■ PROBLEM STATEMENT: For the material below, return exactly the lines starting at the one holding "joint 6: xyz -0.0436" and ending at the one holding "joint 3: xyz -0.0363", counting both as part of the range.
▬▬▬▬▬▬▬▬▬▬
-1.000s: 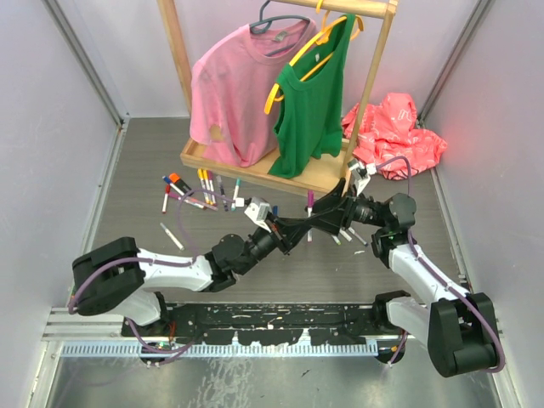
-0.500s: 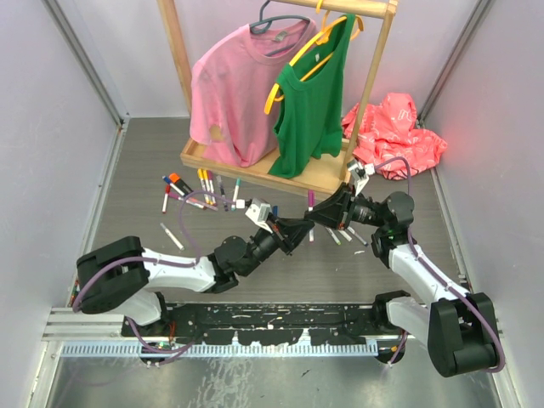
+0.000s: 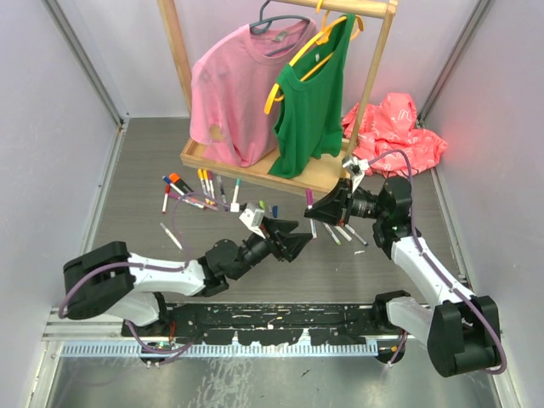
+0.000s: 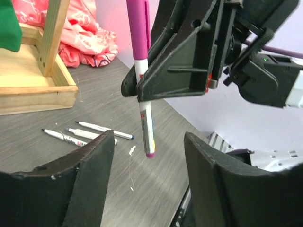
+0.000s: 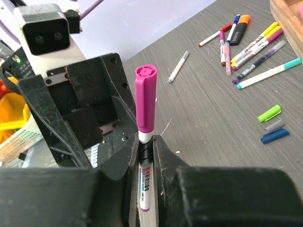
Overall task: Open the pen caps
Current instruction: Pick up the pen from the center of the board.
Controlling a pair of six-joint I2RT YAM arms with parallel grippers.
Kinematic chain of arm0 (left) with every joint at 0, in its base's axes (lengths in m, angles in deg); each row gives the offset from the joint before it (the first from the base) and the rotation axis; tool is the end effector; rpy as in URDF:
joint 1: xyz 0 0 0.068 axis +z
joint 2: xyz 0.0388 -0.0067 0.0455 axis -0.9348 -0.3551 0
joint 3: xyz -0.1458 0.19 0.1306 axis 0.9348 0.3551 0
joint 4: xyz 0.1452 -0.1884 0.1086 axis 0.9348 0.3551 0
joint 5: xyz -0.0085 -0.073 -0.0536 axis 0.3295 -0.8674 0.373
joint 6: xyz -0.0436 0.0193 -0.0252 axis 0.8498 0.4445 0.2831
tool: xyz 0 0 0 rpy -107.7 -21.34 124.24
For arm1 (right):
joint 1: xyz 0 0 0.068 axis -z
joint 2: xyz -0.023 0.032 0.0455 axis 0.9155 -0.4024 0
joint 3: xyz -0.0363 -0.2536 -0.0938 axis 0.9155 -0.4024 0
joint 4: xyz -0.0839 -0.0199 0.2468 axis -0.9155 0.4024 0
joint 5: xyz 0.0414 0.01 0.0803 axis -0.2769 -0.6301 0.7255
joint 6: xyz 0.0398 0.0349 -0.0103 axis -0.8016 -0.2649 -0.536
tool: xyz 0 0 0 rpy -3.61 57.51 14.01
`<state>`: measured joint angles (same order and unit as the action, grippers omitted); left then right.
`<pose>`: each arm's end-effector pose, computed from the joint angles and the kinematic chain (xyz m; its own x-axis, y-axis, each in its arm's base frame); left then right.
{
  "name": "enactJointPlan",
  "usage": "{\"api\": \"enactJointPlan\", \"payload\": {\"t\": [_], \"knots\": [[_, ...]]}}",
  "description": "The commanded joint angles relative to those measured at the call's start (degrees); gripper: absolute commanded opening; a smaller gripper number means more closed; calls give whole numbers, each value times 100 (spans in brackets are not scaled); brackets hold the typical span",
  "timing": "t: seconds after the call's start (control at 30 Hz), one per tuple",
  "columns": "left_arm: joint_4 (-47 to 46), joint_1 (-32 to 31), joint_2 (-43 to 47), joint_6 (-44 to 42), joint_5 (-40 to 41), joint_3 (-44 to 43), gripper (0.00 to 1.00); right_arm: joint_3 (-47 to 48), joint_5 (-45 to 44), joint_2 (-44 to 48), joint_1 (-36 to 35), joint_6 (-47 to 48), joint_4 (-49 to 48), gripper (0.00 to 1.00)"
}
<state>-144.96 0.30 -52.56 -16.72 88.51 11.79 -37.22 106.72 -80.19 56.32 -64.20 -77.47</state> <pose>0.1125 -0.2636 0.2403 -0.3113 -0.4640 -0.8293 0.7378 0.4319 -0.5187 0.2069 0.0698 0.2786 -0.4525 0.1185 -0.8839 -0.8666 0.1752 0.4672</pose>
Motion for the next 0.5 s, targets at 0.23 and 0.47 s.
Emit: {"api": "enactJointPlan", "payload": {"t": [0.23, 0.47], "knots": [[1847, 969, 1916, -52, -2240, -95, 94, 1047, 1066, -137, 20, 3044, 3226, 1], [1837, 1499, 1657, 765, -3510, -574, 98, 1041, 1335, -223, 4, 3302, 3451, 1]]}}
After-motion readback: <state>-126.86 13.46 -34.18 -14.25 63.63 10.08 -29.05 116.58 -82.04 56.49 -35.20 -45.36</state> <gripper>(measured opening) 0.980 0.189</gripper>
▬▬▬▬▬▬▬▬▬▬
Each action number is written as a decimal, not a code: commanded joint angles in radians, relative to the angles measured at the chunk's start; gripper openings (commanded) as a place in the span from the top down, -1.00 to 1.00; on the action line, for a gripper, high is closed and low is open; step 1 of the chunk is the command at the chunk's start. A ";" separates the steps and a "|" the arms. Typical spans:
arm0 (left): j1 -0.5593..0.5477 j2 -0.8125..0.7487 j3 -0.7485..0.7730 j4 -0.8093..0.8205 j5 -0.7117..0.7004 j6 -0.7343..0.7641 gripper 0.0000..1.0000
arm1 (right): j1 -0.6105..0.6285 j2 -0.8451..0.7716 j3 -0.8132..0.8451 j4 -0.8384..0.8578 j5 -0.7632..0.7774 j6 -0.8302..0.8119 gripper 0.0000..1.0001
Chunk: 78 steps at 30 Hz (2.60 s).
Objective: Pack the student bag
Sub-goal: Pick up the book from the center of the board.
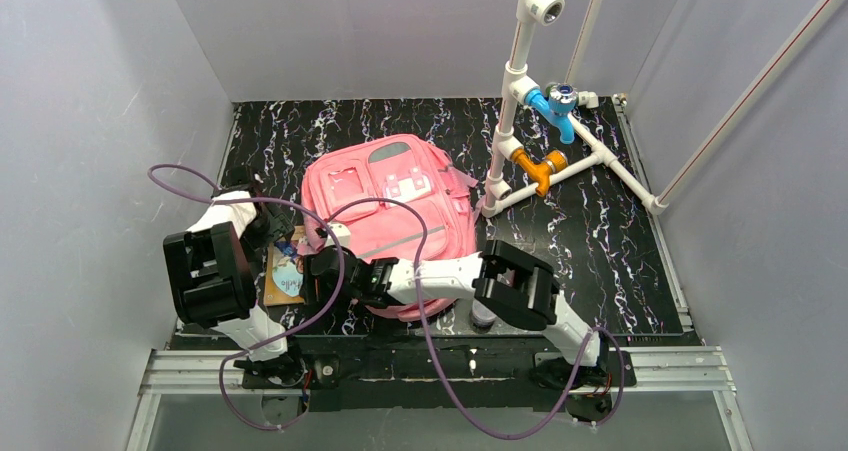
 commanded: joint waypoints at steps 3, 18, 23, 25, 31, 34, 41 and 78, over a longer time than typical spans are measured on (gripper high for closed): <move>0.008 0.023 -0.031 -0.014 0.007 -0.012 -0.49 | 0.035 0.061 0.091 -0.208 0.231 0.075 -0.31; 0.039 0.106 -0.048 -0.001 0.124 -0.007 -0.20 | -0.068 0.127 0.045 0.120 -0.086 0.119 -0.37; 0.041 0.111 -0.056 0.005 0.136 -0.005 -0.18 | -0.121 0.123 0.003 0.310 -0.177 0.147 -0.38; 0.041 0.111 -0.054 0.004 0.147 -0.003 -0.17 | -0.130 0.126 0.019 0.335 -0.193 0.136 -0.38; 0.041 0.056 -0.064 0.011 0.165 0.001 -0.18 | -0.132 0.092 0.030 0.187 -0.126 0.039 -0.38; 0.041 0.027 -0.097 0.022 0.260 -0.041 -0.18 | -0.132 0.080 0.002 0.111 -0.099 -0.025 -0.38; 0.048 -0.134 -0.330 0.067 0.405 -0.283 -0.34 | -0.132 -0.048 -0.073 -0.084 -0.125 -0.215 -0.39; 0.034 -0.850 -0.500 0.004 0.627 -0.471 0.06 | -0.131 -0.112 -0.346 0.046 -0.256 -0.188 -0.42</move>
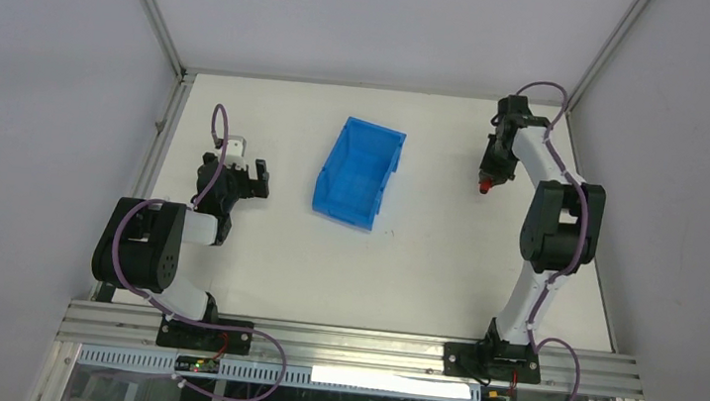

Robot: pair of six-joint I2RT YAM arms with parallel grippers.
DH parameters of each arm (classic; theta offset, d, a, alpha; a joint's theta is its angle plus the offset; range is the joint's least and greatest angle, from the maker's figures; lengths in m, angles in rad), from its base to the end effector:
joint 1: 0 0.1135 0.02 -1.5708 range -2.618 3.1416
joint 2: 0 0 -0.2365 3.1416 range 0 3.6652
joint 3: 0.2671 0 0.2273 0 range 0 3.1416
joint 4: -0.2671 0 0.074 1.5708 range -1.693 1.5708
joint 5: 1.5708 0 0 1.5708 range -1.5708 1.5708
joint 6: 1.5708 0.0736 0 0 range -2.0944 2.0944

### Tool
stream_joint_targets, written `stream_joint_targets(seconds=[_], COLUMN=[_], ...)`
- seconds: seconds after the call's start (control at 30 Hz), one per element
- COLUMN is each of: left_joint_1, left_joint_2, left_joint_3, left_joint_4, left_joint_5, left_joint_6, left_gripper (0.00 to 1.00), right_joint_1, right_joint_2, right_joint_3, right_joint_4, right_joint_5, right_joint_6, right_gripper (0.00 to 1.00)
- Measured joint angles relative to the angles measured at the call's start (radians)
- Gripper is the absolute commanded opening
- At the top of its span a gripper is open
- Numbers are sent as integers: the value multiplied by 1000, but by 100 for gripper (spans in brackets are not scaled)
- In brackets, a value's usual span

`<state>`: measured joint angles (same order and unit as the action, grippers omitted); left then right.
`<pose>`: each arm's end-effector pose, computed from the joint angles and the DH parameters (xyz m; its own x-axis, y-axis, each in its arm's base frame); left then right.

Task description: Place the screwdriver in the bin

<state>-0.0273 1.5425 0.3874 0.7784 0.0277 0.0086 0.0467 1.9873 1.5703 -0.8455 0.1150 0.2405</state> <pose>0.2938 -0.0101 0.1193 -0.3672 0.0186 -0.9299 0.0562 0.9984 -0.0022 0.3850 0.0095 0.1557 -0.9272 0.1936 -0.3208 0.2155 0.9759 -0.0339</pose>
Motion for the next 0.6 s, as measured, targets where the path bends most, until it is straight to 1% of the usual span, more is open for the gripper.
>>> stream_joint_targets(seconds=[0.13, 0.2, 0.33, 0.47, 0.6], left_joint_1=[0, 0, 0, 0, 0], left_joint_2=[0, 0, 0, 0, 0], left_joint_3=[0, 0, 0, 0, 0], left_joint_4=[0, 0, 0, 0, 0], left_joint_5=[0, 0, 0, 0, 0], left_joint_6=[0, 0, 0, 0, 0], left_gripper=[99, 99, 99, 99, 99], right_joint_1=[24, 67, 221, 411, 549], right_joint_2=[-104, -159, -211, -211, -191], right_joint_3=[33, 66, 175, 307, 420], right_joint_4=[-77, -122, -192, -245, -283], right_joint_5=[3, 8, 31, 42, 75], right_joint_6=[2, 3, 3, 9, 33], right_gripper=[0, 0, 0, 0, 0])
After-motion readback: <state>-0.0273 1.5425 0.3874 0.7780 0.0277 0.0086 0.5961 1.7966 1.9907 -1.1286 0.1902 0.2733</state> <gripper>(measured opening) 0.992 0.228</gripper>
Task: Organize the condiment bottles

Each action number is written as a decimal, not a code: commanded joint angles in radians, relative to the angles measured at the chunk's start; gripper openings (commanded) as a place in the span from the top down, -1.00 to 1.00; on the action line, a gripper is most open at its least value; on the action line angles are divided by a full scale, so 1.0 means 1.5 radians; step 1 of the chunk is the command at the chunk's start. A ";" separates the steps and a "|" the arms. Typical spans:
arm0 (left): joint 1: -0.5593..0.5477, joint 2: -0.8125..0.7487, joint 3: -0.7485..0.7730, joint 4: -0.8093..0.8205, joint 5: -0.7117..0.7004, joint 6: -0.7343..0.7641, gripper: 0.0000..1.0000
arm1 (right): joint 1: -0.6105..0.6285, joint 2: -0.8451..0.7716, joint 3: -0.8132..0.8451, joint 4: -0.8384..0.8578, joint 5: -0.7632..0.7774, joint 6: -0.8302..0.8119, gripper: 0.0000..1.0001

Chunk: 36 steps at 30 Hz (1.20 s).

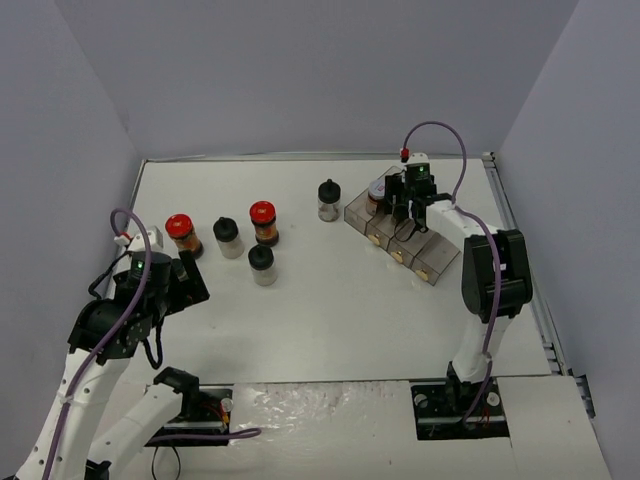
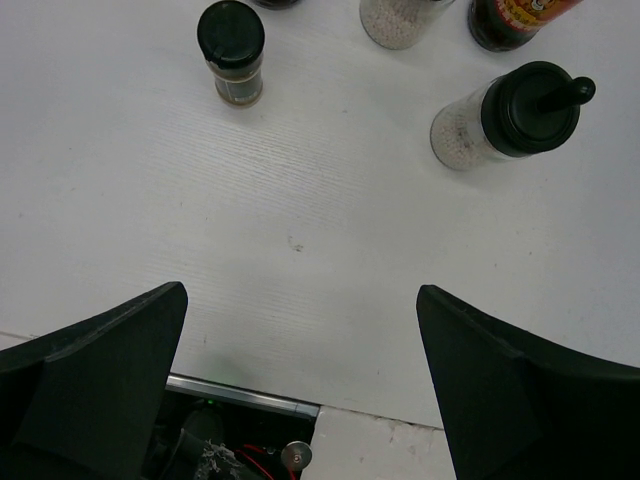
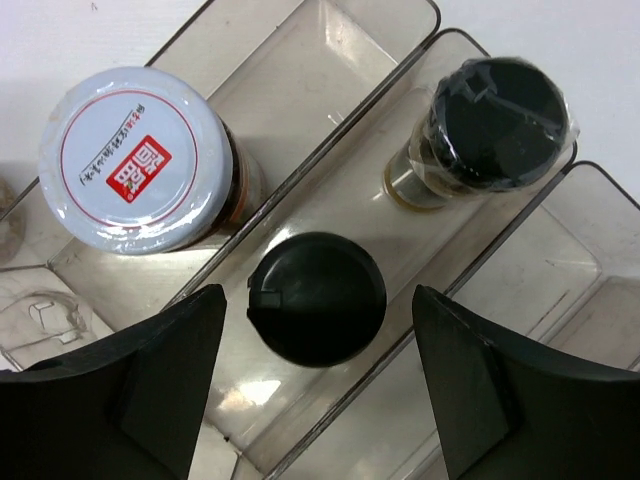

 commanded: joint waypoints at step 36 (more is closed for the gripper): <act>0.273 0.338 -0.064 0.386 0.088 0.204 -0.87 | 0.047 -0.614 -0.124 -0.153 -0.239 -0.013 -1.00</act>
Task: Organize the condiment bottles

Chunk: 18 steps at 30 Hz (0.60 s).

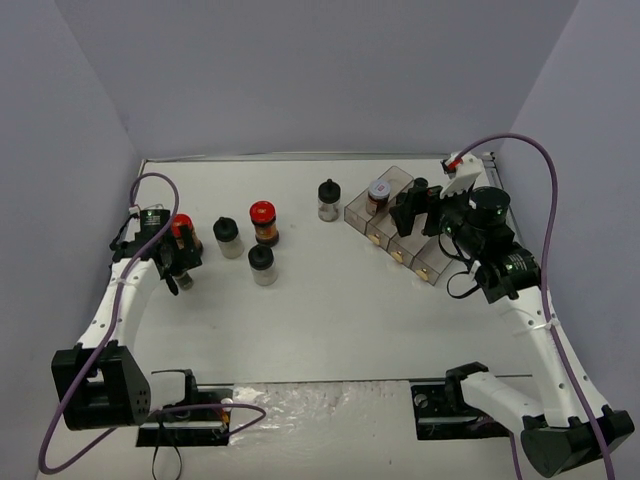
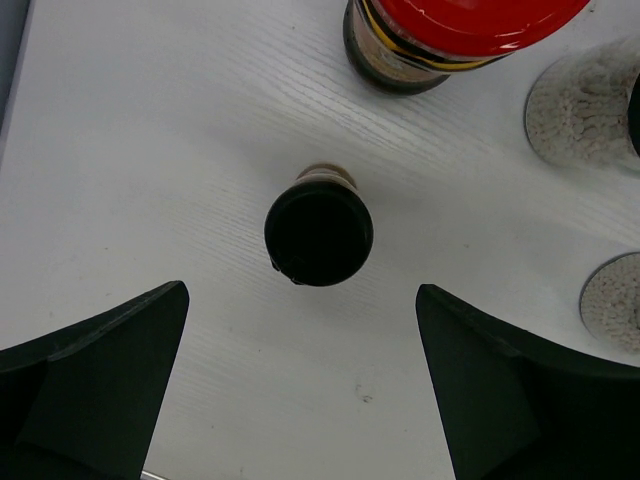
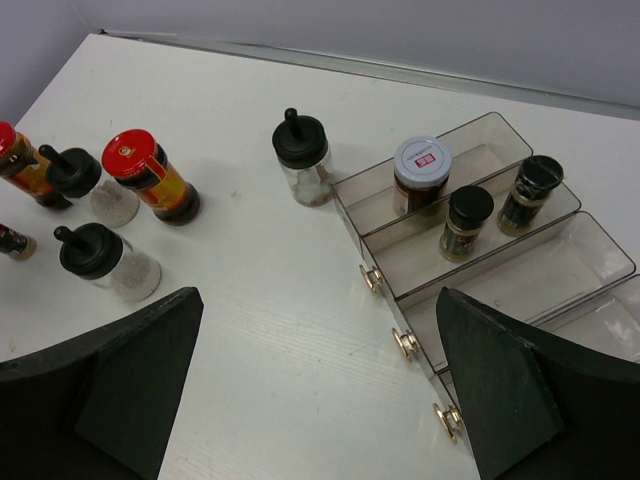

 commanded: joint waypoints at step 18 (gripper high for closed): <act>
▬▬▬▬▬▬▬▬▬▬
■ SOLUTION FOR THIS TASK:
joint 6: xyz -0.0436 0.0193 -0.0252 axis 0.8498 0.4445 0.2831
tool: xyz 0 0 0 rpy -107.7 -21.34 124.24
For arm1 (right):
joint 1: xyz 0 0 0.068 axis -z
joint 2: xyz -0.023 0.032 0.0455 axis 0.9155 -0.4024 0
joint 3: xyz -0.0363 -0.2536 -0.0938 axis 0.9155 -0.4024 0

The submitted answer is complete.